Theodore H. “Ted” Chenoweth has been unable to visit the new Korean War Memorial since it first opened in August. The Korean War veteran no longer drives, and he has had some trouble getting around lately. So the long trek from his home in Sonoma wasn’t practical. The situation changed on October 6, however, when KWMF’s Gerard Parker paid him a surprise visit and drove him down for a “private tour.”

Navy Cross recipient Ted Chenoweth with KWMF’s Gerry Parker
Ted reminisced to Parker about his service as a Marine infantry officer in Korea from December 1951 to March, 1953. Parker commented that that seemed like an unusually long tour of duty. Chenoweth quipped, “Well, they tried to ship us home earlier, but we had a little problem with the Chinese, who didn’t want us to leave just yet.”

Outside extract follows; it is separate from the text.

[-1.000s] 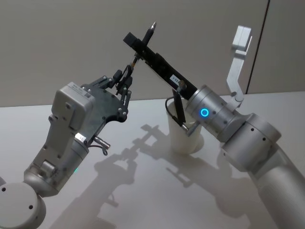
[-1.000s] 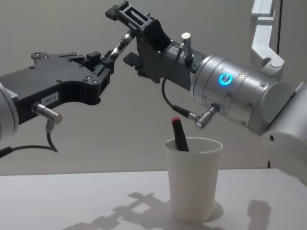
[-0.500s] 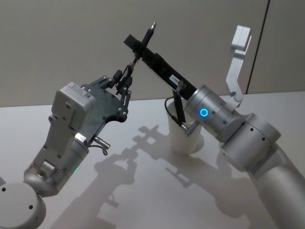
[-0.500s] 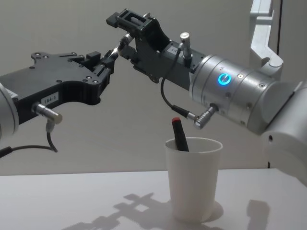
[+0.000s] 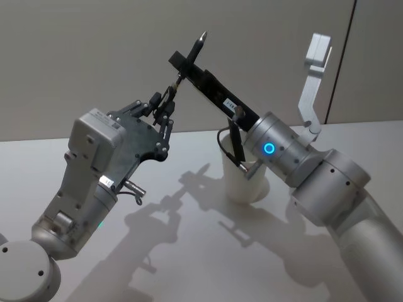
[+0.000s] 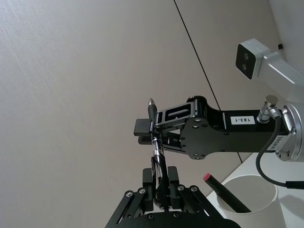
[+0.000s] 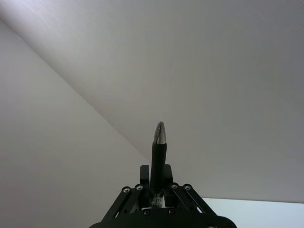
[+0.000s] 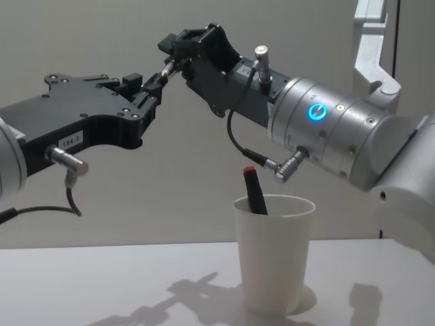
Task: Place the pen into the pen holder.
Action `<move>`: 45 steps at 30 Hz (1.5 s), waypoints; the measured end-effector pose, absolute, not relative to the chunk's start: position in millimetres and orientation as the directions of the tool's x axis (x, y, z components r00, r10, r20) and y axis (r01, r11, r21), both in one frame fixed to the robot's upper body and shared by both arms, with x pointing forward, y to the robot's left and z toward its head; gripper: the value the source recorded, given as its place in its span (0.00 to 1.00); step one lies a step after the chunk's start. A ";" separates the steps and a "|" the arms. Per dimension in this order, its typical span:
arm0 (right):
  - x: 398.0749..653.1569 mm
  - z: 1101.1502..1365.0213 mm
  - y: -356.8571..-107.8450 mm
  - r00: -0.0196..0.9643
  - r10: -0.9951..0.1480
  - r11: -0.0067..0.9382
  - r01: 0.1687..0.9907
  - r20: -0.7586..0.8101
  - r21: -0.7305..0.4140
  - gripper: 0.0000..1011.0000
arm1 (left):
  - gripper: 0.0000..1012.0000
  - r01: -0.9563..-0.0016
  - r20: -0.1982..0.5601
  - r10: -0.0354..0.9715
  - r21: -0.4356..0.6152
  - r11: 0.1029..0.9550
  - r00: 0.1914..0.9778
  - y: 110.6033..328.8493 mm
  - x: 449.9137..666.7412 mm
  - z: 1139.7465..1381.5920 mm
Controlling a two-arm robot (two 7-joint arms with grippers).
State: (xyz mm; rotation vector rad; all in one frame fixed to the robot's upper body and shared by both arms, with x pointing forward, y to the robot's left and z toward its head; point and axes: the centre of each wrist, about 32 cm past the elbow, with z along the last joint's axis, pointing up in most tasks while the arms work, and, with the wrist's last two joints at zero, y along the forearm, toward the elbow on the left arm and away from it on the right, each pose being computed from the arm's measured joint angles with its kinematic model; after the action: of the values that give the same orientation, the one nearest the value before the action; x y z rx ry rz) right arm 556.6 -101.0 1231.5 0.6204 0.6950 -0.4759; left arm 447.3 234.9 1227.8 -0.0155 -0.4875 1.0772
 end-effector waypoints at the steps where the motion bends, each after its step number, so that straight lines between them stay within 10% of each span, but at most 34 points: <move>1: 556.6 1231.5 -101.0 0.677 -0.196 0.721 0.590 -0.709 0.363 0.14 | 0.19 -0.840 0.374 0.847 -0.245 0.484 0.379 234.9 447.3 1227.8; 45: 556.6 1231.5 -101.1 0.676 -0.198 0.721 0.591 -0.710 0.362 0.13 | 0.19 -0.840 0.374 0.846 -0.246 0.484 0.379 234.9 447.3 1227.8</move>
State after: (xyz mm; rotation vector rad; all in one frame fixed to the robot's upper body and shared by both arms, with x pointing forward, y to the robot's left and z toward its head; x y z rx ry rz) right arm 556.6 -101.1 1231.5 0.6202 0.6951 -0.4766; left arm 447.3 234.9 1227.8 -0.0159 -0.4877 1.0770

Lieutenant Chenoweth in Korea just before he was wounded, March, 1953
Ted fought against the Chinese in what became known as “The Outpost Wars” in the winter and spring of 1953. As a platoon leader in Fox Company, 2nd Battalion, 7th Marine Regiment, Ted’s combat actions on Outpost Vegas in March, 1953 earned him the Navy Cross for valor, second only to the Medal of Honor, and the Purple Heart for wounds received. In honor of men he served with, men he considers “the real heroes,” Ted commissioned several of the inscribed commemorative tiles that have been installed along the Memorial perimeter. And on this day, he got his opportunity to see them for the first time.

Ted locates his tiles
When he located the tiles, he stared quietly at them for quite a while. One sensed that he was no longer in the peaceful Presidio of San Francisco on a sunny autumn day, but on a frigid hill in Korea, sixty-three years ago.

Ted’s tiles. MOH=Medal of Honor. NC=Navy Cross.
Then, as the sun sank lower in the sky, it was time to go. And Ted bid farewell to his brothers in arms.

Reflecting on another time, another country
After his return from Korea, Ted remained in the Marine Corps Reserve, retiring as a lieutenant colonel in 1974. During that period, he also began a career at the University of California, Berkeley, his 1951 alma mater before joining the Marines. He started at UC Berkeley as Manager of Research, and retired in 1979 as Vice Chancellor for Business Affairs. Ted and his wife Lynda reside in Sonoma, California.